Image: Remington, Frederic
The Stampede by Lightning, 1908, oil on canvas The Art of Darkness: Frederic Remington's Nocturnes

April 26, 2003
East Building Auditorium
Held in conjunction with the exhibition
Frederic Remington: The Color of Night

Introduction: Frederic Remington: The Color of Night
Nancy Anderson, associate curator, American and British paintings, National Gallery of Art

Old West Meets New Art History: Some Reasons Why the Dust Hasn't Settled
William H. Truettner, senior curator, Smithsonian American Art Museum

For many years western art has been viewed as an offshoot of mainstream American art. The latter was thought to engage "big" ideas - nature and nationalism, the settlement of "untouched" land, progress, democratic ideals. Western art, by contrast, was assumed to be reportage, an effort, often ethnographic and topographical, to simply record the events of the westward movement. Now it appears that neither western nor mainstream art tells the stories we thought they did.

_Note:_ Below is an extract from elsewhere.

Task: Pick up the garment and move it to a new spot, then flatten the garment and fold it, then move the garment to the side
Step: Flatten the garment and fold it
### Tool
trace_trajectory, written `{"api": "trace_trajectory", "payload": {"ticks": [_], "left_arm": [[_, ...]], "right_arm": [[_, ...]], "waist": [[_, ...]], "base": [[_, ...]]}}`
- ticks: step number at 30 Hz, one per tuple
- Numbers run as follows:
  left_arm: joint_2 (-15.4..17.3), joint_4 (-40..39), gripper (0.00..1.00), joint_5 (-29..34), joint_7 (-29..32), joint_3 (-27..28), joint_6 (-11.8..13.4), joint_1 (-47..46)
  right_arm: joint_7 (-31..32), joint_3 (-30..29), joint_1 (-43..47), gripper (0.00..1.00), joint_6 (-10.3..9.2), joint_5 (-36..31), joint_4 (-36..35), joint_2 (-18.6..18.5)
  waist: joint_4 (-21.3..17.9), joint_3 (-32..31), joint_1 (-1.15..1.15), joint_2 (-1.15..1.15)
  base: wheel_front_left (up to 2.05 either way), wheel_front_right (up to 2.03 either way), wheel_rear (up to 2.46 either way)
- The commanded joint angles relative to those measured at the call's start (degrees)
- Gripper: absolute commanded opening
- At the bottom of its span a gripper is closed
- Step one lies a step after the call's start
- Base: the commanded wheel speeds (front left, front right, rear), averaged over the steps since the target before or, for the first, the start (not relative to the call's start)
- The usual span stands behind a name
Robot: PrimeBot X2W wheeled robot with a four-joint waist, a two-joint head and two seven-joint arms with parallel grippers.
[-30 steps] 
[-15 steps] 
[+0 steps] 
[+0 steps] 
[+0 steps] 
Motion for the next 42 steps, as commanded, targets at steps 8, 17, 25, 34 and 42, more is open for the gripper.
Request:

Moments of Change: A Career in Art
Peter H. Hassrick, emeritus director, Charles M. Russell Center for the Study of the American West, University of Oklahoma

Frederic Remington enjoyed an abbreviated but dynamic career as an artist during a twenty-four year period from 1885 to 1909. In that short time he explored a dozen or more distinct modes of expression that ranged from figurative literalism and romantic naturalism to historical idealization, expressionism, and symbolist reverie. Remington crafted this series of powerful personal statements in response to the changing artistic and political realities of his day, which included such disparate trends in American life and art as the closing of the western frontier, the ascendancy of impressionism, developments in color printing, the evolution of illustration, and the Rooseveltian resistance to art's perceived effeminacy.

Looking into the Dark: Remington's Westernizing of the Nocturnal Tradition
William C. Sharpe, professor of English, Barnard College

Painted in the first decade of the twentieth century, Frederic Remington's night scenes are in many ways a culmination of the extraordinary interest in nighttime effects and events that underpinned key developments in nineteenth-century art and literature. Night painting is traced from its beginnings several centuries ago through the modern age, with images by Rembrandt, Turner, Homer, and Ryder, as well as the gaslit and electrically lit cityscapes of Whistler, Van Gogh, and the Ash Can School. The discussion concludes with Remington's response to the nocturnal vogue that influenced the worlds of painting, poetry, and photography.

Burning Daylight: Remington, Electricity, and Flash Photography
Alexander Nemerov, professor of American art, Yale University

From 1907 to his death in 1909, Frederic Remington increasingly painted firelit nighttime scenes. Though always set in the Old West, these paintings reveal the artist's fascination with the startling new illuminations of his own modern era: namely, flash photography and the electric streetlight. The brilliantly illuminated nights in The Grass Fire, In From the Night Herd, and The Guard of the Whisky Trader show Remington to have been, in his own day, the most contemporary of painters - one who both acknowledged and disavowed a new world of "burning daylight."